Nos poemas dedicados a Oeiras, Paula Nunes Alves veste o trágico de lirismo. A cidade é um tema difícil e a poeta percorre seus enigmas com delicadeza, mas também com espanto. No poema Cartão-postal, ela não renega a beleza da Praça das Vitórias, mas problematiza a visão de cartão-postal, a partir das tias-avós, que envelhecem fixadas na calçada como se fossem árvores. No final do poema, a poeta se dá conta de que não é mais criança. Por isso, o medo de “ficar grande”, isto é, envelhecer e reproduzir a trajetória dos antepassados.

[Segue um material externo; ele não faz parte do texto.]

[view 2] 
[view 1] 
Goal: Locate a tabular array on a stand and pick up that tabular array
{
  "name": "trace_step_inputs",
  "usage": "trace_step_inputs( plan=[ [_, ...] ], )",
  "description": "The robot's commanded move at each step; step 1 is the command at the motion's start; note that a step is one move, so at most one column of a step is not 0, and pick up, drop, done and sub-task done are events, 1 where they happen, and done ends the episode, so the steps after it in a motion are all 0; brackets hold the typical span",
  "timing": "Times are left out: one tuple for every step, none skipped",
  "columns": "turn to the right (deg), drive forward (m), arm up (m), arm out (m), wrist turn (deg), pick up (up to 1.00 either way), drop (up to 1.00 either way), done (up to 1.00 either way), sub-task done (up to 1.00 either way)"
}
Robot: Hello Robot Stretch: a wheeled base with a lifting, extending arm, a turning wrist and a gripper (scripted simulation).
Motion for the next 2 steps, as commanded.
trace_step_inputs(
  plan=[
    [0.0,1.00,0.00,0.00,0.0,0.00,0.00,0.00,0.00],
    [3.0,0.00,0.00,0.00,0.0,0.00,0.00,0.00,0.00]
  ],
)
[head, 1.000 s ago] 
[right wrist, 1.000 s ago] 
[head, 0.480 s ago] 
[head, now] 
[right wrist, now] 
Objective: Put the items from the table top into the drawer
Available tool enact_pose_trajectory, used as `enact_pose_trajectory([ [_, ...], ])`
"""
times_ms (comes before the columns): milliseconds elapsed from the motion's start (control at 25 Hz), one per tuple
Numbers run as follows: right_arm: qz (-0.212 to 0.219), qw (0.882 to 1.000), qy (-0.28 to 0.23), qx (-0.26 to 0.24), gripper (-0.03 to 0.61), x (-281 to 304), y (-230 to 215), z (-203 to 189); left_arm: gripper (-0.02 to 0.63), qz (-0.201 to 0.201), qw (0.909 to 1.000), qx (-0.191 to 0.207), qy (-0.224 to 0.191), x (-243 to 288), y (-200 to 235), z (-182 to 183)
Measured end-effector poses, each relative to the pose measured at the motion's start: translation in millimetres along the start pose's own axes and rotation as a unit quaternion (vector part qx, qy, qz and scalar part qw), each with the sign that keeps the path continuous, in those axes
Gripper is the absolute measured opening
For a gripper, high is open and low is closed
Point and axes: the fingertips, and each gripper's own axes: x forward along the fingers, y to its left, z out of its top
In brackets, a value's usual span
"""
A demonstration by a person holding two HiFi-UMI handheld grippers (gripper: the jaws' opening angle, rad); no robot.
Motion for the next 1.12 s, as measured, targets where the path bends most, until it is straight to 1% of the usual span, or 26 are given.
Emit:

Já no poema Refúgio, a beleza de uma tarde de domingo é o espaço para o destino descansar no fundo da casa grande. Mas a poeta não engole a pílula dourada de Oeiras. Por isso, nem tudo é placidez nesse poema. “O homem do leite” ordenha “a vaca desse pouco pasto”, que certamente remete à pobreza econômica e existencial. Quem desalinha a “mesa dos santos” é o vento. Nesse caso, não é a vida social ou política, mas um elemento da natureza que desconstrói a aparente paz da religião. Nem mesmo os estudiosos e pesquisadores fazem isso. Mas a poeta põe sutilmente o dedo na ferida.

 

Portanto, nem tudo são flores de chananas e de ipês, ou banhos de chuva, na poesia de Paula Nunes Alves. Em vários poemas, ela explode, e essa explosão é um grito de indignação e revolta. Os poemas Sangue, Tríade Arcaica, Nau Nua, Migalhas de Seda e Escárnio são exemplos de quem não se conforma. O poema Negro Olhar é também um exemplo desse grito potente que ressoa:

Negro olhar

 

I

 

sonho teu negro olhar

sou tua fuligem

branca, negra, mãe, puta, louca, atônita

me alongo atomicamente

passo catatônico

desliza partículas minha vertigem

 

faz escuro na fumaça do ar

me atiro

na periferia

me agito

digo-grito

poesia

 

II

 

que não me traiam o pensamento e a magia

estou armada com palavras malditas

deusas riem de mim

me atiram ao vento

 

sangro nesse terreiro

lembro do negro olhar no quilombo de minha alma

e meu grito encontra tua língua

porque a paz essa branca paz nunca foi meu lugar

acordada ainda estarei sangrando

não serão balas mas mordaça

 

Explosão das Chananas é uma boa estreia em livro. Ensina, comove e principalmente nos inquieta, como obra de pertença da poesia lírica brasileira contemporânea, dilacerada em seu verbo conciso, cortante, sem trair delicadeza e suavidade. É também um convite (ou uma ordem) para se abrir o peito. Como se abre um peito? Em Cardíaca, poema que fecha o livro, ela diz: “se abre um peito vivendo”. Concordo. Mas digo pra vocês: se abre o peito lendo-se a poesia de Paula Nunes Alves.